**Exercise description:**
Your job is to return every line in the data holding the string "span".

**Supplied information:**

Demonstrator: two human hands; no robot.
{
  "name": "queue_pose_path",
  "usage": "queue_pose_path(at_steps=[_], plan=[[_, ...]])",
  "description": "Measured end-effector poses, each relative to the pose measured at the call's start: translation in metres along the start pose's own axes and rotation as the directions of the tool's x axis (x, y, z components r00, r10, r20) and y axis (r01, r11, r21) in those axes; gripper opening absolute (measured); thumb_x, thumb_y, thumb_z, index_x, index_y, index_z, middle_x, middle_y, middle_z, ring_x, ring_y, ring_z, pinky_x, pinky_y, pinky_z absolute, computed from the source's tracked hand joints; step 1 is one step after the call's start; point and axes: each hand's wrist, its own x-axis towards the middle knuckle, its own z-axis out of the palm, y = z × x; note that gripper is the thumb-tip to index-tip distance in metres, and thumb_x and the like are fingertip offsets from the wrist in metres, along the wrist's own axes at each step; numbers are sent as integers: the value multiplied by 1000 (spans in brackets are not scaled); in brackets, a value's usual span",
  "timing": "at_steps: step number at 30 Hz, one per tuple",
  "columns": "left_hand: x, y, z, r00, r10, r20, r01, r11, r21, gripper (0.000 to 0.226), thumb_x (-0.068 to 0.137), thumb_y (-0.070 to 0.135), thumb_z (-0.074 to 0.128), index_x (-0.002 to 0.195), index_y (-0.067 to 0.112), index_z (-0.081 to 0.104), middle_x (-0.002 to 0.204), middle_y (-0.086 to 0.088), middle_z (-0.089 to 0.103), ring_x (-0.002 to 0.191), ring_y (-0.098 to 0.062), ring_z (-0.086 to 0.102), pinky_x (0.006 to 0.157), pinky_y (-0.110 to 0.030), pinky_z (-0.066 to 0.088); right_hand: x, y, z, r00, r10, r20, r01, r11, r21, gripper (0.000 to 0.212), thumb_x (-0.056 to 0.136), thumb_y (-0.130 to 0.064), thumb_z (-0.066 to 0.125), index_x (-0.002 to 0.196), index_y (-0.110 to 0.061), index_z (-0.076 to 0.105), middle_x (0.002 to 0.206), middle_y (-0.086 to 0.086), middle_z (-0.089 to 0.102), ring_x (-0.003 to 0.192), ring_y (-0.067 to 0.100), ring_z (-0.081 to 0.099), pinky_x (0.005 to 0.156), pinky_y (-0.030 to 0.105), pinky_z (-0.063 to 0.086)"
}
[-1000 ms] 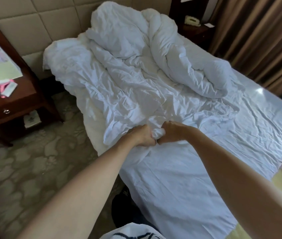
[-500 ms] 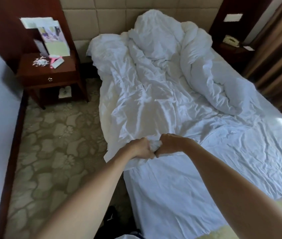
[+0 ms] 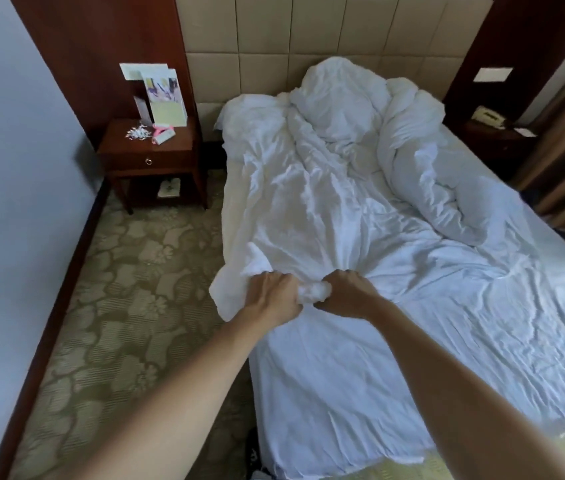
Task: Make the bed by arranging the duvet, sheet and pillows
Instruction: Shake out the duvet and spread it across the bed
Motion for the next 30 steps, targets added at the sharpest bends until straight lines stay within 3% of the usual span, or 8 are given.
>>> queue_pose_path(at_steps=[3, 5, 7, 9, 13, 18, 26, 30], plan=[[-39, 17, 30, 982, -90, 167, 62, 984, 165, 29, 87, 27, 60, 113, 14, 63, 107, -7, 69, 96, -24, 65, 77, -32, 47, -32, -7, 31, 991, -10, 136, 29, 990, -138, 44, 80, -41, 67, 115, -14, 61, 115, 10, 66, 111, 29, 62, 90, 32, 47], [-69, 18, 47, 919, -168, 356, 62, 955, 289, 36, 93, 18, 55, 126, 6, 54, 113, -2, 68, 103, -20, 63, 80, -29, 45, -56, -10, 39, 939, 7, 345, 45, 989, -142, 25, 74, -29, 67, 94, -15, 62, 89, 6, 69, 87, 24, 65, 74, 28, 49], [-91, 19, 50, 923, -169, 347, 116, 979, 167, 27, 93, 19, 56, 115, 3, 58, 101, -2, 66, 93, -20, 62, 75, -28, 47, -78, -8, 31, 894, 11, 448, 29, 996, -83, 14, 69, -21, 69, 78, -13, 62, 66, 0, 62, 67, 21, 61, 59, 27, 45], [-97, 30, 34, 938, -101, 333, 175, 964, -200, 17, 85, 29, 64, 84, 13, 60, 80, -3, 59, 73, -21, 58, 59, -27, 43, -93, 2, 28, 945, -36, 324, 53, 998, -43, 22, 72, -26, 74, 87, -11, 67, 74, 1, 65, 78, 23, 67, 66, 31, 49], [-140, 43, 48, 969, -174, -177, 155, 981, -118, 16, 90, 26, 56, 96, 15, 66, 97, -6, 70, 91, -28, 67, 74, -34, 53, -123, 13, 57, 980, -73, -185, 63, 996, -55, 32, 83, -38, 66, 107, -16, 69, 108, 11, 70, 109, 32, 63, 87, 34, 47], [-195, 59, 111, 985, -106, 134, 112, 993, -35, 18, 88, 18, 58, 102, 8, 62, 105, -13, 68, 99, -31, 65, 75, -34, 48, -161, 27, 120, 989, -51, 136, 82, 969, -233, 35, 85, -38, 61, 115, -20, 65, 102, 8, 64, 110, 30, 62, 86, 35, 46], [-203, 57, 87, 975, -172, -140, 186, 978, 92, 11, 90, 18, 55, 83, 16, 64, 86, -6, 70, 79, -25, 67, 60, -31, 43, -171, 11, 94, 953, -296, -66, 272, 931, -244, 40, 86, -18, 57, 126, -21, 57, 117, 10, 66, 112, 32, 61, 88, 35, 47], [-203, 52, 101, 972, -235, 12, 233, 969, 81, 19, 89, 24, 60, 105, 14, 58, 108, -5, 65, 100, -25, 63, 73, -33, 45, -174, 15, 103, 913, -382, 141, 393, 918, -58, 43, 81, 0, 53, 122, -12, 55, 113, 13, 66, 105, 33, 64, 80, 34, 49]])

**Task output:**
  "description": "Measured end-effector poses, each relative to the pose measured at the call's start: translation in metres along the start pose's own axes and rotation as the directions of the tool's x axis (x, y, z components r00, r10, r20) and y axis (r01, r11, r21) in those axes; gripper opening absolute (measured); thumb_x, thumb_y, thumb_z, index_x, index_y, index_z, middle_x, middle_y, middle_z, ring_x, ring_y, ring_z, pinky_x, pinky_y, pinky_z absolute, computed from the source's tracked hand joints; step 1 is one step after the call's start; point and axes: each hand's wrist, its own x-axis towards the middle knuckle, its own z-axis out of the palm, y = z × x; note that gripper is the thumb-tip to index-tip distance in metres, and thumb_x and the like are fingertip offsets from the wrist in metres, along the wrist's own axes at each step; numbers are sent as integers: the value multiplied by 1000 (spans in brackets are not scaled); in brackets, a value's usual span",
Motion for the next 30 steps, targets added at the sharpest bends until straight lines stay within 3% of the usual span, or 8 are given.

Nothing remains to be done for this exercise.